This movie was one of the Dublin International Film Festival offerings. Written and directed by Hong-Jin Na, Yellow Sea is his second movie, the first being the critically well received The Chaser (2009). When something works the first time, don’t change it and this is the rule he followed. The leading cast members are the same as his previous outing. The film opens in Yanji City, part of an autonomous provence located between China, North Korea and Russia. We are told at the outset that 50% of the population lives off crime.
Our “hero” (Jung-woo Ha) and I use the word lightly, is a down on his luck taxi driver who owes the local mob a large sum of money which was used to buy a visa for his wife who is not working in South Korea. His gambling losses at the Mah-jong bring him to the attention of one of the local crime lords who hires him for a hit in South Korea. The fee will pay his visa debt. He agrees to do the hit, for the money and the chance to find his wife, who everybody is convinced is cheating on him and tells him so.
After a harrowing trip to South Korea or friend finds his target’s home and begins to stake out the house. One the night he intends to do the hit, everything goes wrong. The film moves to an ever descending cycle of violence with some of the most intense chase scenes of recent years. The movie deliberately does not have the polished look of many South Korean movies such as Untold Scandal (Lee Je Yong 2003) but more the chaotic tension feel of The Good, The Bad and The Weird (Jee-woon Kim (2008). This is a movie of many twists and extremely graphic violence. The weapons of choice are assorted knives and hatchets, the only people to use guns are the police and they end up shooting one of their own in the process. The violence aside, it is full-on and visual but somehow stays this side of becoming a slasher movie; Oldboy (Chan-wook Park, 2003) springs to mind.
The film is actually quite engaging and carries the plot most of the way, but I can’t but get the feeling that the plot started to take second place to the screen images (the killings) in the later chapters of the movie and the tracking of the person responsible for the whole mess culminates in what feels a little like a Deus ex machina convenience.
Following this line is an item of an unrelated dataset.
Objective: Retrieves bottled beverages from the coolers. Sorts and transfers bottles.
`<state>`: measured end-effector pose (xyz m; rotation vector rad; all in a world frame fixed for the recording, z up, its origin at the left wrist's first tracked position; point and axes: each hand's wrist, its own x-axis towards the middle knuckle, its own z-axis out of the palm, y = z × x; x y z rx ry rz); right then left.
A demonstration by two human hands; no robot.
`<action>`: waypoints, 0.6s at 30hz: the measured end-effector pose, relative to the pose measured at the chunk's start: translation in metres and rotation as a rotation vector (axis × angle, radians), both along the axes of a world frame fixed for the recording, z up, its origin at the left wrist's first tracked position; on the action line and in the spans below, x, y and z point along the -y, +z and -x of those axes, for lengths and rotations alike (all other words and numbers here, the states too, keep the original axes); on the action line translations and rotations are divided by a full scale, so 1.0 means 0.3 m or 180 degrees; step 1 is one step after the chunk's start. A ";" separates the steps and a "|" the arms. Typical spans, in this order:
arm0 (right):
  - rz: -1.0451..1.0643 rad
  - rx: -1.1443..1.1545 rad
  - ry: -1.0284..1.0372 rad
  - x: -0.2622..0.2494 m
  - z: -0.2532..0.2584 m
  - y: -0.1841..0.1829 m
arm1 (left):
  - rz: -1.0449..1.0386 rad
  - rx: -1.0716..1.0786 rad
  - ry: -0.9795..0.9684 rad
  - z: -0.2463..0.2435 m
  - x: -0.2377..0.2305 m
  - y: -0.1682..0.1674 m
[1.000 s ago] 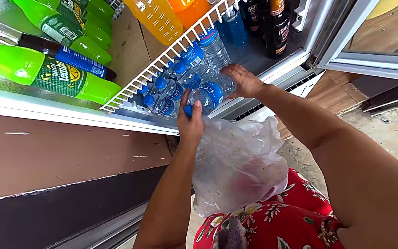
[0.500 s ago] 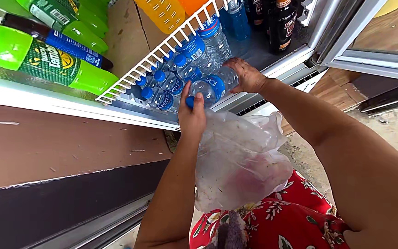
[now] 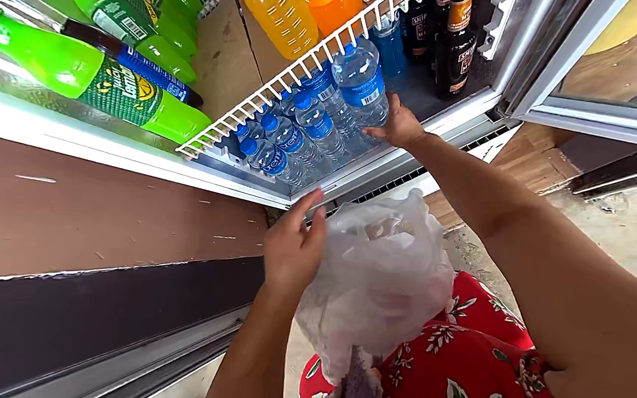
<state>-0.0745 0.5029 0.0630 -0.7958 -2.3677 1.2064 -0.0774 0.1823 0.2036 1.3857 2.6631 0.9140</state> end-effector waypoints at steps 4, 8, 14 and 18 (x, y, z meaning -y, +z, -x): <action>0.0164 0.0222 -0.0150 0.023 0.017 0.024 | -0.0296 0.0164 0.0282 -0.028 0.235 -0.031; 0.0077 0.0531 -0.0152 0.024 0.018 0.046 | -0.0692 0.0204 0.0493 -0.048 0.355 -0.070; 0.0152 0.0208 -0.0250 0.041 0.025 0.028 | -0.0852 0.0154 0.0558 -0.047 0.435 -0.106; 0.0207 0.0222 -0.0282 0.045 0.004 0.027 | -0.0927 0.0125 0.0587 -0.039 0.488 -0.112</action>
If is was a little shorter it would possibly have been a very different film, focusing more on his quest for answers rather that the bloody battles being fought. That said, it is well worth watching as long as you are not too squeamish. It was a hit at the Korean box office when released and I suspect once it is finished the festival circuit it will likely find a distributer to replicate the Korean launch. At the very least I expect to see a lot more of Jung-woo Ha and not only in Korean role.
Watch to the very end, there’s a twist at the credits….
Rating 7/10 but not for those who don’t like blood. It is a good gangster movie.